The Challenge of Early Prediction
While there’s been significant research into treating RA after diagnosis, there are fewer studies on developing preventive strategies and identifying who is at risk of developing RA in the coming years. RA is a chronic autoimmune disease affecting about 18 million people worldwide, 1.5 million in the United States. It causes the body’s immune system to attack healthy tissue, resulting in inflammation, pain, and often, joint stiffness. Treatments exist to reduce inflammation, but there are no effective preventative treatments or cures.
The cause of RA is uncertain, though linked to specific genes triggered by external factors. Research indicates that many people with preclinical abnormalities experience immunological abnormalities years before symptoms appear. However, the symptom-free period can vary significantly, and some never develop the disease.

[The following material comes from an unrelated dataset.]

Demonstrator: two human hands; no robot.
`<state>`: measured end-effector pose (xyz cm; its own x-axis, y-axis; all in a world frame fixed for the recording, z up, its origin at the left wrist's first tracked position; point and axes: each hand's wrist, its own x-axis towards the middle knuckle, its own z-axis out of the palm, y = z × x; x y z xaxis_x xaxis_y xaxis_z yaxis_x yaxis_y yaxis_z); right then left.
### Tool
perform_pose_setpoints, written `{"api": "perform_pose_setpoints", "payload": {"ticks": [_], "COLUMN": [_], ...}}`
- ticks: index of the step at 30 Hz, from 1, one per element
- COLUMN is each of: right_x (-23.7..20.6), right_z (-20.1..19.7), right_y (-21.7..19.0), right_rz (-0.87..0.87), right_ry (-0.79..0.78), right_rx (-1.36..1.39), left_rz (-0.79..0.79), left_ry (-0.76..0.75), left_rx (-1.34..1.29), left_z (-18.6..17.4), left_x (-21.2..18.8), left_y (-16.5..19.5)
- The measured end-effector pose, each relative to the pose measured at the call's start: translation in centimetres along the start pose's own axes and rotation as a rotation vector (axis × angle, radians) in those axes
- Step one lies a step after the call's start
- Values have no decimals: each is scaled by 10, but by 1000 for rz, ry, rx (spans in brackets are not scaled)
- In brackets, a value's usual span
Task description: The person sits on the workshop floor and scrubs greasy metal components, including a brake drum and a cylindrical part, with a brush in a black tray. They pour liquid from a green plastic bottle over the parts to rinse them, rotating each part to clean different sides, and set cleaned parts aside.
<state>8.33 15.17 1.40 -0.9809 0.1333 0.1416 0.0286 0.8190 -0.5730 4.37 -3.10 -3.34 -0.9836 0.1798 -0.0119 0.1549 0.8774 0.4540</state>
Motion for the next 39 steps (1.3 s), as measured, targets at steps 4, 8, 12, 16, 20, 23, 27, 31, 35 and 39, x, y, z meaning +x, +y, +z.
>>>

Zhang explains that her work functions as a “bridge” between data science and translational medicine. “Our research is very interdisciplinary,” Zhang says. “We have large-scale data from patients with autoimmune disease, so that gives us the opportunity to apply our AI tools to various cohorts of patients.”
Pinpointing Key Immunological Changes
Zhang’s team analyzes data on genetics, genomics, epigenetics, protein, and other factors from individual cells over long periods, known as single-cell multi-modal sequencing.
The study, “Deep immunophenotyping reveals circulating activated lymphocytes in individuals at risk for rheumatoid arthritis,” published March 17 in The Journal of Clinical Investigation, lays the groundwork for her next phase of research, supported by a new $150,000 Arthritis Foundation grant. Zhang’s lab will apply its computational tools to complex datasets from a large preclinical trial called StopRA, strengthening her collaboration with CU rheumatologist Kevin Deane, MD, PhD. The goal is to pinpoint immune system changes associated with the progression from preclinical RA to symptomatic RA.
Zhang and her colleagues analyzed RNA and protein expression in cells, comparing people at risk of RA to those with symptoms and healthy individuals. They found significant differences in certain immune cells, particularly the expansion of specific T cell subtypes, in the at-risk group. Zhang says that those cells “could be a promising marker” for RA onset and could lead to better prevention strategies. She cautions markers are not yet reliable and will require larger, more geographically diverse datasets.
Zhang is the corresponding author of the publication. Jun Inamo, MD, PhD, her lab’s postdoctoral fellow, is the first author. Deane and V. Michael Holers, MD, a rheumatology colleague, are among the co-senior authors.
Zhang, who has been at CU Anschutz for just over three years, says the Aurora campus is ideally suited for this collaborative research, stating, “with all the expertise and resources surrounding you. This is one of the leading places for autoimmune disease research for translational impact.”
Journal Reference
Inamo, J., et al. (2025). Deep immunophenotyping reveals circulating activated lymphocytes in individuals at risk for rheumatoid arthritis. Journal of Clinical Investigation. doi.org/10.1172/jci185217.